With advancements in science and technology happening at a mind-boggling pace, the formal recognition and classification of new concepts and fields of study is a constant struggle. Over the past year the Microsoft Academic Graph (MAG) team has tried to tackle this problem head-on with changes to both how we find and how we categorize new fields of study.
These efforts have resulted in MAG now understanding over 700k fields of study, with nearly 75% included in our field of study hierarchy. That marks a 3x increase from our most recent disclosure in our 2018 ACL demo paper (opens in new tab).
New Fields of Study
Since the publication of our 2018 ACL demo paper (opens in new tab), we have released two new field of study batches. The first batch is the result of a one-time effort which seeded concepts using the Unified Medical Language System (UMLS) (opens in new tab) vocabulary, allowing MAG to dramatically increase its understanding of biomedical research. The second batch is the result of an on-going effort that allows us to automatically discover and understand new concepts directly from academic literature, without the need to use pre-existing vocabulary seeds such as Wikipedia or UMLS.
Metrics for each release:
January 2019 update – Concepts seeded from Unified Medical Language System (UMLS)
The Unified Medical Language System (UMLS) (opens in new tab) is a repository of biomedical vocabularies developed by the US National Library of Medicine (NLM) (opens in new tab) with sources from multiple datasets and standards (opens in new tab). The latest 2019AB release (opens in new tab) contains more than 4 million medical concepts.
Large, complex data sources such as this typically have numerous, inherent limitations on their data quality. For UMLS these include structural inconsistencies such as cycles in graph hierarchy, semantic inconsistencies between different vocabularies and missing hierarchal relationships. See this journal article (opens in new tab) and this presentation (opens in new tab), both from the UMLS authors at NLM, for more detailed information.

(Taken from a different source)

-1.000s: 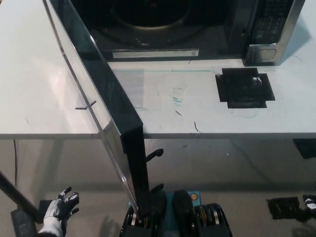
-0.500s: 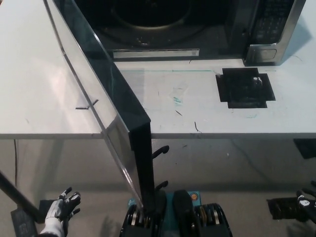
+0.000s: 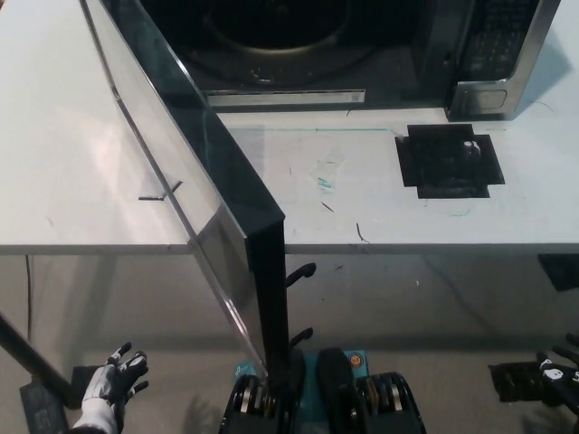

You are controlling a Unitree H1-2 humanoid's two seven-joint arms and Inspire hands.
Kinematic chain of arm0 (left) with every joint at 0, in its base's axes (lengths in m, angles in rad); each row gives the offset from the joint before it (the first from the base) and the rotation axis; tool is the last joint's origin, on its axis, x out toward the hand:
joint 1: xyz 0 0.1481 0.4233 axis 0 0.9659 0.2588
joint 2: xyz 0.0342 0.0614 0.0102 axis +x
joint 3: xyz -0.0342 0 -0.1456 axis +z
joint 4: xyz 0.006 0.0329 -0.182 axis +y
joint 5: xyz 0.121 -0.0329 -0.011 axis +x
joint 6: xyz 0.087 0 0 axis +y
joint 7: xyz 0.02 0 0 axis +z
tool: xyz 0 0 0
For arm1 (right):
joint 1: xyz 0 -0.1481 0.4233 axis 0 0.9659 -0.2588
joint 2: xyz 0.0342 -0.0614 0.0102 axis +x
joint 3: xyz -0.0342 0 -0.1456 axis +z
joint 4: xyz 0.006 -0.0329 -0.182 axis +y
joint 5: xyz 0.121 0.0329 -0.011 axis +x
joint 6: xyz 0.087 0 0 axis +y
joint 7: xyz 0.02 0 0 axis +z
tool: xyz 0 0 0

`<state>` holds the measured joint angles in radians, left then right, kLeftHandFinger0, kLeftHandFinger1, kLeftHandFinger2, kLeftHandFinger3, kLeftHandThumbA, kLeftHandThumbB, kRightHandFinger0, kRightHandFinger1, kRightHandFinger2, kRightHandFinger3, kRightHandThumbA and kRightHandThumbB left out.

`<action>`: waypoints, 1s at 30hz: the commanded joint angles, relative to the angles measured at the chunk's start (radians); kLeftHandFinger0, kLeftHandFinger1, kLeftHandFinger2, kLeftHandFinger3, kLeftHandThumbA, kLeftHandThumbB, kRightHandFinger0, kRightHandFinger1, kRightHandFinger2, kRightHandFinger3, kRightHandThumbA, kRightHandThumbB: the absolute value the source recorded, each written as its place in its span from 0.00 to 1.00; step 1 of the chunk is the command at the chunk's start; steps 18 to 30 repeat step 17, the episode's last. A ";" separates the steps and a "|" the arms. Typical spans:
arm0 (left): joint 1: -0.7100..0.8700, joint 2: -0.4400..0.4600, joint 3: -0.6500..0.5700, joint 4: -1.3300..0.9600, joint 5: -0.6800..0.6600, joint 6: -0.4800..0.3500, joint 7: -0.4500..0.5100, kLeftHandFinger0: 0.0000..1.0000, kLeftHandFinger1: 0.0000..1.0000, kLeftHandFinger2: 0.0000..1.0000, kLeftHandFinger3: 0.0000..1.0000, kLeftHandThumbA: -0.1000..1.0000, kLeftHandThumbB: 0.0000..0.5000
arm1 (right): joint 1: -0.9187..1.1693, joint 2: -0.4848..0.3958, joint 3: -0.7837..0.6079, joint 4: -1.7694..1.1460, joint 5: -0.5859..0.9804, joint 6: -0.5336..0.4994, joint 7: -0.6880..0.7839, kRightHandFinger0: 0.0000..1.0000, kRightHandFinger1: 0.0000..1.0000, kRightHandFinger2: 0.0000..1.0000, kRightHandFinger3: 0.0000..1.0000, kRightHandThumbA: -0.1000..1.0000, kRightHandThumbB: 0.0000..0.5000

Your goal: A microwave is kept infront of the robot with its door slightly ajar. The robot uses its right hand to push the door towards the left to open it.

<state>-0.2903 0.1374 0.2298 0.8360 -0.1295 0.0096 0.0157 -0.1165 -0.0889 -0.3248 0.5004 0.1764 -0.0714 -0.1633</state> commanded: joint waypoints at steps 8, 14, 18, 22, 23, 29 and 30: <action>-0.026 0.007 0.006 -0.017 -0.013 -0.019 0.009 0.91 0.89 0.87 0.95 0.41 0.28 | -0.008 -0.002 -0.001 -0.045 0.007 -0.036 -0.001 0.27 0.42 0.52 0.63 0.81 0.56; -0.027 0.008 0.001 -0.015 -0.005 -0.018 0.015 0.93 0.91 0.88 0.93 0.42 0.31 | -0.008 0.004 -0.001 -0.066 0.005 -0.006 -0.014 0.30 0.42 0.52 0.64 0.79 0.46; -0.029 0.011 -0.003 -0.005 -0.003 -0.029 0.007 0.93 0.91 0.88 0.93 0.42 0.29 | -0.004 0.005 -0.001 -0.071 0.011 -0.007 -0.008 0.30 0.42 0.52 0.65 0.79 0.45; -0.029 0.011 -0.003 -0.005 -0.003 -0.029 0.007 0.93 0.91 0.88 0.93 0.42 0.29 | -0.004 0.005 -0.001 -0.071 0.011 -0.007 -0.008 0.30 0.42 0.52 0.65 0.79 0.45; -0.029 0.011 -0.003 -0.005 -0.003 -0.029 0.007 0.93 0.91 0.88 0.93 0.42 0.29 | -0.004 0.005 -0.001 -0.071 0.011 -0.007 -0.008 0.30 0.42 0.52 0.65 0.79 0.45; -0.029 0.011 -0.003 -0.005 -0.003 -0.029 0.007 0.93 0.91 0.88 0.93 0.42 0.29 | -0.004 0.005 -0.001 -0.071 0.011 -0.007 -0.008 0.30 0.42 0.52 0.65 0.79 0.45; -0.029 0.011 -0.003 -0.005 -0.003 -0.029 0.007 0.93 0.91 0.88 0.93 0.42 0.29 | -0.004 0.005 -0.001 -0.071 0.011 -0.007 -0.008 0.30 0.42 0.52 0.65 0.79 0.45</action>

To account for these issues, we conducted a rigorous process to determine which UMLS concepts met the bar to be included in MAG:
- Generated term frequency (TF) metrics for each UMLS concept in the full MAG document corpus
- Narrowed concepts to those not already in MAG, but with enough coverage in MAG documents
- Isolated paragraphs containing the concepts from documents on reputable websites (i.e. well-known publishers, academic news sources, etc.) with the help of the Bing index
- Applied concept modeling (as described here (opens in new tab)) to generate descriptions
This resulted in over 435k new, high quality biomedical concepts being identified and ingested as fields of study in MAG. To get a better sense for how much this benefited MAGs understanding of Biology and Medicine, it is worth looking at field of study distribution across top level fields over the past few years:
Not surprisingly, Biology, Medicine and Chemistry are the fields with the most benefits from the new concepts seeded using the UMLS vocabularies.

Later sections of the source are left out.